(Extracted records)
☆ ☆ ☆ ☆ ☆

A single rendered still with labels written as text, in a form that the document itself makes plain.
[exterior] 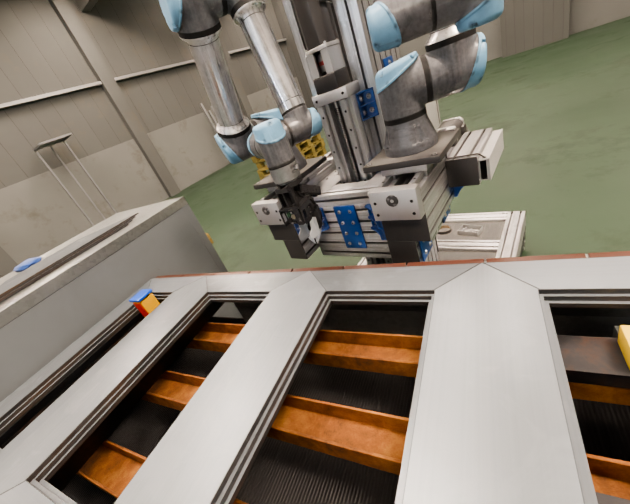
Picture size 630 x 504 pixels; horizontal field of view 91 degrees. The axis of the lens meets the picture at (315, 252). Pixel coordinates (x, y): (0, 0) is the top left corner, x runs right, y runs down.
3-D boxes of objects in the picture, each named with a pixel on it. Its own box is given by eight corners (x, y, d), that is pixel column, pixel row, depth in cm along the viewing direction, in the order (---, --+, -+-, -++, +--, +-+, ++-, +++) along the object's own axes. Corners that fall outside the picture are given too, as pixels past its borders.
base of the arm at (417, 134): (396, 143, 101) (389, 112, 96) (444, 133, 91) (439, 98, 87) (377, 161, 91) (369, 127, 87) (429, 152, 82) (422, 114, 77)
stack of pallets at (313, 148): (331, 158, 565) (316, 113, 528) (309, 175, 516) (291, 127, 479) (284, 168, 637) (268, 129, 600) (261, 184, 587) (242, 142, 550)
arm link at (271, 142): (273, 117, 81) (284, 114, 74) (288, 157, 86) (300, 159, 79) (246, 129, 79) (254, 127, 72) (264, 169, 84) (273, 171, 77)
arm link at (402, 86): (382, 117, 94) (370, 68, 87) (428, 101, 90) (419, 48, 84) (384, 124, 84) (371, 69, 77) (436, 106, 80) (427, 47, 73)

☆ ☆ ☆ ☆ ☆

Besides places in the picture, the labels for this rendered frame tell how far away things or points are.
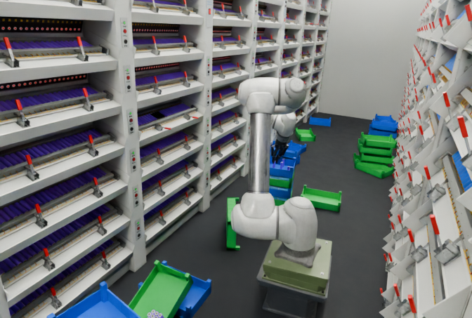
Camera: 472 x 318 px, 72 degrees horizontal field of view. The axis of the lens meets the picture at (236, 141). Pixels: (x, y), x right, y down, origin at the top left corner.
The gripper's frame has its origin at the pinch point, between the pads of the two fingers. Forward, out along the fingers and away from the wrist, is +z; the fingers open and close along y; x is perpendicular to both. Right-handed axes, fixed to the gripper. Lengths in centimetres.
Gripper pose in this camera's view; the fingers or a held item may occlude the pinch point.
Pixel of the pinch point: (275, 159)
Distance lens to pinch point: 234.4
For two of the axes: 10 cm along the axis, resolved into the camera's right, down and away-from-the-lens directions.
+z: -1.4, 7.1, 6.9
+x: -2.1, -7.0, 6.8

☆ ☆ ☆ ☆ ☆

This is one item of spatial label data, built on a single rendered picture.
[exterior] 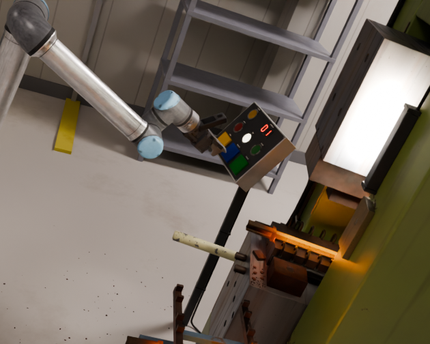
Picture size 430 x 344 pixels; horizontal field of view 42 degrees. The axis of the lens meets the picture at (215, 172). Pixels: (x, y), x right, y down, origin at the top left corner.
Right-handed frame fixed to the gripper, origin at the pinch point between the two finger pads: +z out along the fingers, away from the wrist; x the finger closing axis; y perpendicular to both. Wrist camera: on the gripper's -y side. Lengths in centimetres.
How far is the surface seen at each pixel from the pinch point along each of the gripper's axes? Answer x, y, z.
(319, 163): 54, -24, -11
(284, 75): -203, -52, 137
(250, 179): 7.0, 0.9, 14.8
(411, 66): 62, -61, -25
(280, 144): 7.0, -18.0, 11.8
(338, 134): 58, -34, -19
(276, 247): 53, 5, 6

☆ ☆ ☆ ☆ ☆

*WHAT TO DO:* Starting at the line above that has "A single rendered still" and ending at the line that has "arm link at (402, 86): (382, 117, 94)", copy each line exactly, leaving the pictures out and adding nothing.

*TASK SOLUTION:*
A single rendered still with labels written as text, in a form that the document itself makes plain.
[exterior] 
Picture size 630 x 504 pixels; horizontal field of view 91 degrees. The axis of the lens meets the picture at (315, 252). Pixel coordinates (x, y): (0, 0) is the top left corner, x runs right, y runs down.
3-D boxes of objects in the picture, each named with a pixel on it. Its own box is given by eight corners (x, y, d), that is pixel column, pixel row, depth in cm along the viewing direction, in the order (---, --+, -+-, -++, +--, +-+, ++-, +++) along the object's own axes. Corners that fall outside the picture are given too, as pixels past its borders.
base of the arm at (417, 134): (396, 143, 101) (389, 112, 96) (444, 133, 91) (439, 98, 87) (377, 161, 91) (369, 127, 87) (429, 152, 82) (422, 114, 77)
stack of pallets at (313, 148): (331, 158, 565) (316, 113, 528) (309, 175, 516) (291, 127, 479) (284, 168, 637) (268, 129, 600) (261, 184, 587) (242, 142, 550)
arm link at (271, 142): (273, 117, 81) (284, 114, 74) (288, 157, 86) (300, 159, 79) (246, 129, 79) (254, 127, 72) (264, 169, 84) (273, 171, 77)
arm link at (402, 86): (382, 117, 94) (370, 68, 87) (428, 101, 90) (419, 48, 84) (384, 124, 84) (371, 69, 77) (436, 106, 80) (427, 47, 73)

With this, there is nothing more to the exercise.